Beyond Slip, Slop, Slap for Local Councils

Holly Howison writes:

While beaches are one of the most popular areas for fun, recreation and tourism in Australia, especially with the onset of summer, beaches can often present a myriad of safety risks for local councils with control of beach areas. Each state and territory of Australia imposes duties of care on local councils in relation to ensuring the health, safety and welfare of both its employees, including council workers designated to beach areas and non-employees, including members of the public, surf life saving organisations and various contractors engaged to undertake works at the beach site.
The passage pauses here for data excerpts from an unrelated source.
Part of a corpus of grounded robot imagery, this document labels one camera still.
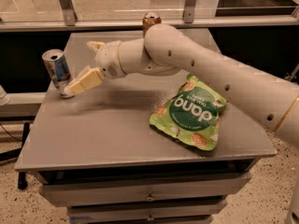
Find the chip bag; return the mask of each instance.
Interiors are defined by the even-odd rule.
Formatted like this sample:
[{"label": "chip bag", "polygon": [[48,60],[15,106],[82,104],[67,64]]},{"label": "chip bag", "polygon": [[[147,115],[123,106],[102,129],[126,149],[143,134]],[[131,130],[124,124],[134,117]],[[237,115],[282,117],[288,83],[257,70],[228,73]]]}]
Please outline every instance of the chip bag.
[{"label": "chip bag", "polygon": [[227,101],[193,75],[149,119],[164,133],[181,142],[203,150],[212,150],[217,145],[219,113]]}]

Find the speckled floor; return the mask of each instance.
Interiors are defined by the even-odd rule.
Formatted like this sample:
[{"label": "speckled floor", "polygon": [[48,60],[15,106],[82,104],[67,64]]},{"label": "speckled floor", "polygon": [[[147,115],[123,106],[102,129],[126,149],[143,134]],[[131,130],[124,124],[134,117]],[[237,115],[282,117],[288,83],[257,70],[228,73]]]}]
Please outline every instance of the speckled floor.
[{"label": "speckled floor", "polygon": [[[212,224],[282,224],[287,216],[295,180],[299,171],[299,150],[268,134],[277,149],[274,158],[260,160],[252,169],[252,179],[236,195],[227,197],[228,205]],[[0,139],[0,152],[20,143]],[[0,162],[0,223],[65,224],[65,208],[51,205],[38,194],[40,184],[27,175],[28,188],[17,188],[18,173],[14,160]]]}]

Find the drawer handle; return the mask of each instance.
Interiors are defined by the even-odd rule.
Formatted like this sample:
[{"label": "drawer handle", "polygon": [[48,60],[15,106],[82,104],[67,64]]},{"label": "drawer handle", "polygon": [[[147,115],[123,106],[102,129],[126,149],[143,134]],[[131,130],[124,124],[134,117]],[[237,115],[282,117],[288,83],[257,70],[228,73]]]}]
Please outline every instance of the drawer handle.
[{"label": "drawer handle", "polygon": [[155,201],[155,200],[156,200],[155,197],[151,196],[151,192],[149,192],[149,196],[146,197],[146,201],[147,201],[147,202],[153,202],[153,201]]},{"label": "drawer handle", "polygon": [[151,214],[149,214],[149,217],[147,218],[147,221],[154,221],[155,218],[151,216]]}]

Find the black wire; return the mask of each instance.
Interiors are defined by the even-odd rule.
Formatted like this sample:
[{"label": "black wire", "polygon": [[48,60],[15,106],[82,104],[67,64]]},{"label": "black wire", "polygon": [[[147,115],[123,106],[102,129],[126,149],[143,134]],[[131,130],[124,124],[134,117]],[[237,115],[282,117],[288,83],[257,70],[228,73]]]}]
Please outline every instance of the black wire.
[{"label": "black wire", "polygon": [[0,123],[0,126],[1,126],[1,128],[2,128],[2,129],[3,129],[3,130],[4,130],[10,137],[14,138],[15,140],[18,140],[19,142],[22,142],[21,139],[12,136],[12,135],[10,134],[10,132],[8,132],[8,131],[2,126],[1,123]]}]

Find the table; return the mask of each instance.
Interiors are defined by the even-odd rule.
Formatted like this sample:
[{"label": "table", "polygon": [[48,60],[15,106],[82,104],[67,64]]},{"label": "table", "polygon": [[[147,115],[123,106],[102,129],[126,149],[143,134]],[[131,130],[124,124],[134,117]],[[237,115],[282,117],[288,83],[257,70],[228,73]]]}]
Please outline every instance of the table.
[{"label": "table", "polygon": [[[182,30],[218,51],[208,29]],[[142,31],[73,33],[65,57],[75,76],[90,65],[90,40],[130,40]],[[263,128],[232,104],[221,114],[210,152],[175,142],[149,126],[188,74],[132,74],[71,99],[50,84],[15,169],[31,172],[40,194],[66,206],[72,223],[210,223],[250,179],[249,170],[276,154]]]}]
As part of any local council’s duty of care potential risks to health, safety and welfare of employees and other persons must be identified and assessed and then measures implemented to either eliminate or control those risks. Key OHS risks in a beach environment include:

  1. injuries sustained by members of the public in the water and surrounding park areas;
  2. injuries sustained by workers and contractors undertaking maintenance and cleaning activities, including maintenance of footpaths, walkways and access areas to and from the beach;
  3. exposure to UV by workers/contractors;
  4. assault and violence by members of the public against council employees/contractors; and
  5. use of unsafe plant and equipment.

Local councils must implement, develop and review on an ongoing basis proper OHS Management Systems to manage safety in the beach environment and minimise the potential exposure to liability under the relevant OHS legislation. Such Systems must include comprehensive policies and procedures relating to both general and specific OHS issues, including training for council workers in relation to OHS risks and the application of the OHS Management System. To support the OHS Management System, a robust program of risk management must also be implemented and reviewed by the local council to identify and assess risks in the beach environment and in relation to beach activities. Such a program would include a full beach safety audit and development of a beach safety strategy in consultation with the relevant Surf Life Saving organisation. Safety at the beach extends beyond Slip, Slop, Slap for local councils with employees and other persons potentially exposed to an array of risks.

Australian Dangerous Goods Code 7 Released

Alena Titterton writes:

The 7th Edition of the Australian Dangerous Goods Code (ADG7) has been released and is now available for purchase. ADG7 is scheduled for implementation in 2008. There will be a transition period where the 6th Edition of the Australian Dangerous Goods Code, published in 1998, will continue to apply.

According to the National Transport Commission, key features of ADG7 include:

  1. Minimum insurance coverage of $5 million for each placarded trailer, which accommodates trailers in vehicle combinations owned and insured by different companies;
  2. License exemption for certain herbicides and pesticides transported in Intermediate Bulk Containers (IBC) up to 3,000 kg/l in total;
  3. Stronger Chain of Responsibility provisions;
  4. Including specific duties on consignors to prevent the movement of goods too dangerous to be transported;
  5. Emergency Information Panels on IBCs and all placard loads are still required to ensure easy incident response identification;
  6. Concessions for small quantities of dangerous goods transported solely for personal use, or by trades people in the course of their business;
  7. Concessions for small quantities of dangerous goods in mixed retail distribution loads; and
  8. Technical updates from UN15 recently ratified by the UN.

Copies of ADG7 are available through CanPrint.

Upcoming Safety Event

Alena Titterton writes:

“Implementing A Legal Due Diligence Framework For Your Organisation” will be the topic of a session presented by Michael Tooma and Holly Howison at the Safety Institute of Australia (NSW Division) Inc Safety Conference 2007 on 25 October 2007.